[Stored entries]
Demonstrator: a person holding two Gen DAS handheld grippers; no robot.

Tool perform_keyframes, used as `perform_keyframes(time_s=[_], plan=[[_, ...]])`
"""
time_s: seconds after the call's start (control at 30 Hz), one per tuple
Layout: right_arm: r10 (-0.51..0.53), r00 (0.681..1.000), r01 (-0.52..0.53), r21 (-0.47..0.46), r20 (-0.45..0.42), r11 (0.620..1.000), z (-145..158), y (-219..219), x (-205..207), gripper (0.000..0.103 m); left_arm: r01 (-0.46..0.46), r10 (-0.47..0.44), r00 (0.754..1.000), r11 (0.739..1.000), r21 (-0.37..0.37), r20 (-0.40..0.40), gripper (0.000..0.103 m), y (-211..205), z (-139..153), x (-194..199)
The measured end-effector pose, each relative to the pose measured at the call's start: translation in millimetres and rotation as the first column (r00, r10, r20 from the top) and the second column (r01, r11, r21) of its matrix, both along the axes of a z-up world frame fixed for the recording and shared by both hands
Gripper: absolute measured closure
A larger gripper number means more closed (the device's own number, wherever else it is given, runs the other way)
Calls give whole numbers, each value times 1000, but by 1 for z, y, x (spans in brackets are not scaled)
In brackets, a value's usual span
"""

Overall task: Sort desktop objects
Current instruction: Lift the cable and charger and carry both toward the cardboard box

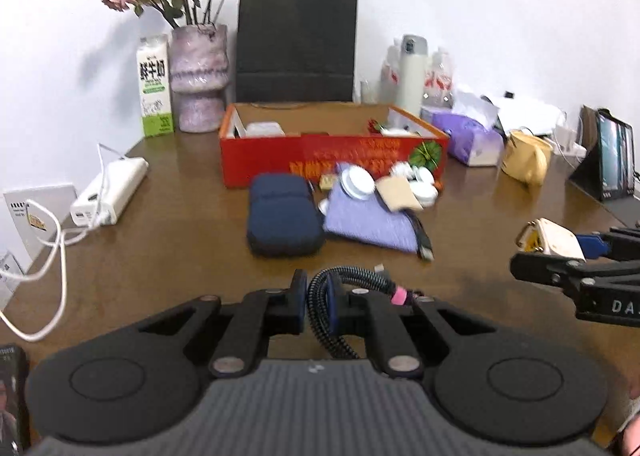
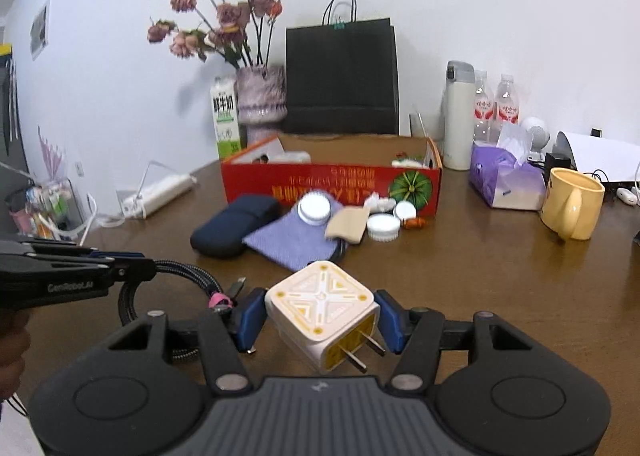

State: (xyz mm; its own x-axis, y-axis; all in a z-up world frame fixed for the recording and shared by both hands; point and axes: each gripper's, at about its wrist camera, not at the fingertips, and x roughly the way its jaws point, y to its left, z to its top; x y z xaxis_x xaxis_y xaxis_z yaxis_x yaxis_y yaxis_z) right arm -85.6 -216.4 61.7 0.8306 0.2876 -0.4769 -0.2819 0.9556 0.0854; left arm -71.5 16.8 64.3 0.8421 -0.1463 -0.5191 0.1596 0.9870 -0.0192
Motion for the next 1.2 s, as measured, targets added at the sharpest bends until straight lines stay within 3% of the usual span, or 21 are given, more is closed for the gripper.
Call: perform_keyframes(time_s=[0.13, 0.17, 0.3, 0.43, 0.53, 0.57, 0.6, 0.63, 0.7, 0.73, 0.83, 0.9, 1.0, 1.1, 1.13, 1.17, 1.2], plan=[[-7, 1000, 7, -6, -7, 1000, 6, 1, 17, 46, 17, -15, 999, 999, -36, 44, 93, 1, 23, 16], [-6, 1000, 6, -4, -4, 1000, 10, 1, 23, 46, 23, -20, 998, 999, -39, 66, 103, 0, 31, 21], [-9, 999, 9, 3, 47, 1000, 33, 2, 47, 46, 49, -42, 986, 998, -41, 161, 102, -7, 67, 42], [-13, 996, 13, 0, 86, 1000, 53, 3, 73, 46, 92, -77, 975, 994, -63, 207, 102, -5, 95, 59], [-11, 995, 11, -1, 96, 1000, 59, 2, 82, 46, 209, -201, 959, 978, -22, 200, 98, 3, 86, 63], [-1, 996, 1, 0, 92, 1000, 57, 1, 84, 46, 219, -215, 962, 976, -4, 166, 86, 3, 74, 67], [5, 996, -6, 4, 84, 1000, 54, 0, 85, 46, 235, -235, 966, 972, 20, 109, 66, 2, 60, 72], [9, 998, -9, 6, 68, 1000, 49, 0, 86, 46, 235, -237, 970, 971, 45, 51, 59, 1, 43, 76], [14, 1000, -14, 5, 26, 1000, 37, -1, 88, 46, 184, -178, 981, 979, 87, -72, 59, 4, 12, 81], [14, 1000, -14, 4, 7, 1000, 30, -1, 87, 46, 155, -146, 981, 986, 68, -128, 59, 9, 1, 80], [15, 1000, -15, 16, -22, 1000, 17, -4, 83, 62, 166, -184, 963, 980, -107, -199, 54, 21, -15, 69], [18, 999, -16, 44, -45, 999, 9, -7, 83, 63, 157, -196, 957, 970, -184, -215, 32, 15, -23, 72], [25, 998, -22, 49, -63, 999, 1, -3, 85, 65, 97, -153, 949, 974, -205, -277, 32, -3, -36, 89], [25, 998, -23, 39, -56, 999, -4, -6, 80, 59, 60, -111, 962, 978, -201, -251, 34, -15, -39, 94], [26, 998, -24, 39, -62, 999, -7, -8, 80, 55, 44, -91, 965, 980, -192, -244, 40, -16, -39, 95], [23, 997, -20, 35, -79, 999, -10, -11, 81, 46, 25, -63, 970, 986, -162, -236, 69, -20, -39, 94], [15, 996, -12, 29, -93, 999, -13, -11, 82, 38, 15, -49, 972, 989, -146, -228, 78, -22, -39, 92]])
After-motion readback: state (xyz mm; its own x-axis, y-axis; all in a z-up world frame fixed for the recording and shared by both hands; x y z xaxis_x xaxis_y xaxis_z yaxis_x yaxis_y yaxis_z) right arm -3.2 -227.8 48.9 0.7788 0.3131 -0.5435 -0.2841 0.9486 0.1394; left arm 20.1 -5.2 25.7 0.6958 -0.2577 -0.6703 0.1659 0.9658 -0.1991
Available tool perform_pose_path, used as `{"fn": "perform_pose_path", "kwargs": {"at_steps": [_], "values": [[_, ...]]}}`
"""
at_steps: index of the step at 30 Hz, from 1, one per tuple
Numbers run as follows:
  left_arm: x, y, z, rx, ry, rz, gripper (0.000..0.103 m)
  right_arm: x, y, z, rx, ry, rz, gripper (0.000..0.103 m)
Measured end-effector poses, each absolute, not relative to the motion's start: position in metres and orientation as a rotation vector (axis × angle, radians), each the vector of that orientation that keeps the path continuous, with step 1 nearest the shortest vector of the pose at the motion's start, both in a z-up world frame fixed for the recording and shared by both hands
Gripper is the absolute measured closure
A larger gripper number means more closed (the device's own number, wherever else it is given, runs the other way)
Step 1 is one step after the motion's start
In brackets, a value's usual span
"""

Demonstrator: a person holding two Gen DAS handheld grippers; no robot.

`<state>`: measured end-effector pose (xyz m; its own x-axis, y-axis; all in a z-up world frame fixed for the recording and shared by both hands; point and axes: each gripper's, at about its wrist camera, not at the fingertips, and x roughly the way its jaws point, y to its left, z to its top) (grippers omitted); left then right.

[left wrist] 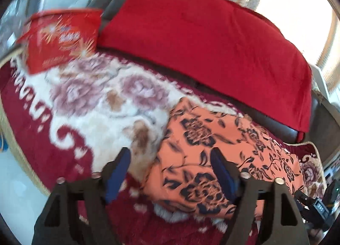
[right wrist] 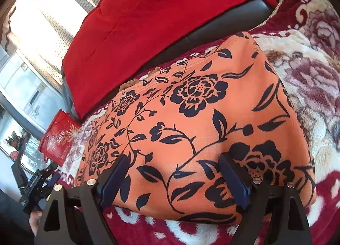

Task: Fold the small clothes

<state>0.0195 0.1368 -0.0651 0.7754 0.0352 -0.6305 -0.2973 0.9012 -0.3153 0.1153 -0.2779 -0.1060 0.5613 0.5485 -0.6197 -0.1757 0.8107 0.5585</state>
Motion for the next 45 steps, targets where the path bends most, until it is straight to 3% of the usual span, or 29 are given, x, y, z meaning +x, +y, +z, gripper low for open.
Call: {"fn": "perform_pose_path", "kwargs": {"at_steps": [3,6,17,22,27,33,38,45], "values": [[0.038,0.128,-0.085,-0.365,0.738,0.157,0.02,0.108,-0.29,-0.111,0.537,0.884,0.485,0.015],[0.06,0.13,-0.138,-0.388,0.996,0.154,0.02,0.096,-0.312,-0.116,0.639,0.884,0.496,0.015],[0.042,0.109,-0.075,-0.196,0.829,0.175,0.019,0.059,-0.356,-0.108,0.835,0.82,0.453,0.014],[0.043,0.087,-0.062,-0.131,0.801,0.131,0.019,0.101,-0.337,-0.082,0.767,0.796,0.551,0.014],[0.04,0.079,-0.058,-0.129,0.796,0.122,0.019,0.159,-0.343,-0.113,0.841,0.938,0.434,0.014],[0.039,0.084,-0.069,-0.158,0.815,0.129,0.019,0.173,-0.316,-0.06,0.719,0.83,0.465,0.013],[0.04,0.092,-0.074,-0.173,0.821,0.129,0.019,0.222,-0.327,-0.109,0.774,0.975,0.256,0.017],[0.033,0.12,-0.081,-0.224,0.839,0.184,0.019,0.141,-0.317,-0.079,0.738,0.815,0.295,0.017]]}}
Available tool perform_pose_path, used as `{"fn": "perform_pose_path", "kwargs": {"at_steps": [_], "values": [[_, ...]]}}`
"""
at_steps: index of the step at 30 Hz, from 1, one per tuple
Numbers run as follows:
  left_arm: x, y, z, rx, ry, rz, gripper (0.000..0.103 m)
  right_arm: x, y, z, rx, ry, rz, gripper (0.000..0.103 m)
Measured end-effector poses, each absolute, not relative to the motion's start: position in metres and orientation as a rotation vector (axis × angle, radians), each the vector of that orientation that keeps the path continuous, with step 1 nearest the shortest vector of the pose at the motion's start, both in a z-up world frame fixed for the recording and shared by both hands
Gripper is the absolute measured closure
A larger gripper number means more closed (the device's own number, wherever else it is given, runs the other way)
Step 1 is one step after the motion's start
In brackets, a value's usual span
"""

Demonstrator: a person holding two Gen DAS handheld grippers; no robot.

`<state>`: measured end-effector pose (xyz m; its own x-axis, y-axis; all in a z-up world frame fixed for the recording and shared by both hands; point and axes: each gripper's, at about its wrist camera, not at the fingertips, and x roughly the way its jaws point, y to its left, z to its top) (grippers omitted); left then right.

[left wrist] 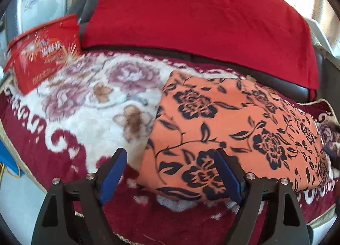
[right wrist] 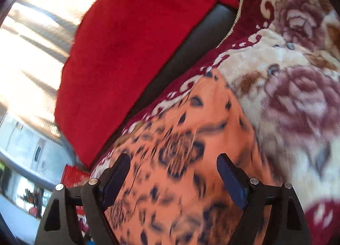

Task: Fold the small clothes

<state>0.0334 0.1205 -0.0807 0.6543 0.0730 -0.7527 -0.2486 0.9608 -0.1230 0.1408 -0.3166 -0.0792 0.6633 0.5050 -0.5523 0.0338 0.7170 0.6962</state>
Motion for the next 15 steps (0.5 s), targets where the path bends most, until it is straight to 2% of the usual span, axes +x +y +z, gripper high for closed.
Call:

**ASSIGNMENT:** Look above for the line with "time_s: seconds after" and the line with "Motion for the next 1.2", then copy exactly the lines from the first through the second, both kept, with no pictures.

**ANSWER SECTION:**
time_s: seconds after the call's start (control at 30 Hz), one per tuple
Layout: right_arm: r10 (-0.51..0.53), r00 (0.681..1.000), r01 (-0.52..0.53), r21 (-0.47..0.46), r20 (-0.45..0.42), r11 (0.620..1.000), z (-145..158), y (-219..219), x (-205..207), gripper (0.000..0.103 m); left_arm: r01 (-0.46..0.46), r10 (-0.47..0.44), r00 (0.754..1.000), r11 (0.739..1.000), r21 (-0.37..0.37), r20 (-0.40..0.40), gripper (0.000..0.103 m), y (-211..205), z (-139..153), x (-194..199)
The measured end-effector pose, each relative to the pose measured at the call's start: translation in millimetres and rotation as the first column (r00, r10, r20 from the top) and the second column (r01, r11, r21) of its matrix, both along the axes of a z-up world frame fixed for the recording and shared by both hands
Gripper: absolute measured closure
A larger gripper number means more closed (the device's own number, wherever else it is given, runs the other way)
Calls give whole numbers, each value times 1000, but by 1 for z, y, x (spans in brackets are not scaled)
In brackets, a value's usual span
"""

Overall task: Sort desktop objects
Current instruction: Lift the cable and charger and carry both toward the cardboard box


State: (xyz mm; its own x-axis, y-axis; all in a z-up world frame fixed for the recording and shared by both hands; point and axes: each gripper's, at about its wrist camera, not at the fingertips, and x roughly the way its jaws point, y to its left, z to its top; x y z xaxis_x xaxis_y xaxis_z yaxis_x yaxis_y yaxis_z) right arm -85.6 -216.4 61.7 0.8306 0.2876 -0.4769 -0.2819 0.9556 0.0854; left arm -71.5 16.8 64.3 0.8421 -0.1463 -0.5191 0.1596 0.9870 -0.0192
Motion for the next 1.2 s, as measured, targets added at the sharpest bends until straight lines stay within 3% of the usual span, or 21 are given, more is closed for the gripper.

Nothing further is required of the output.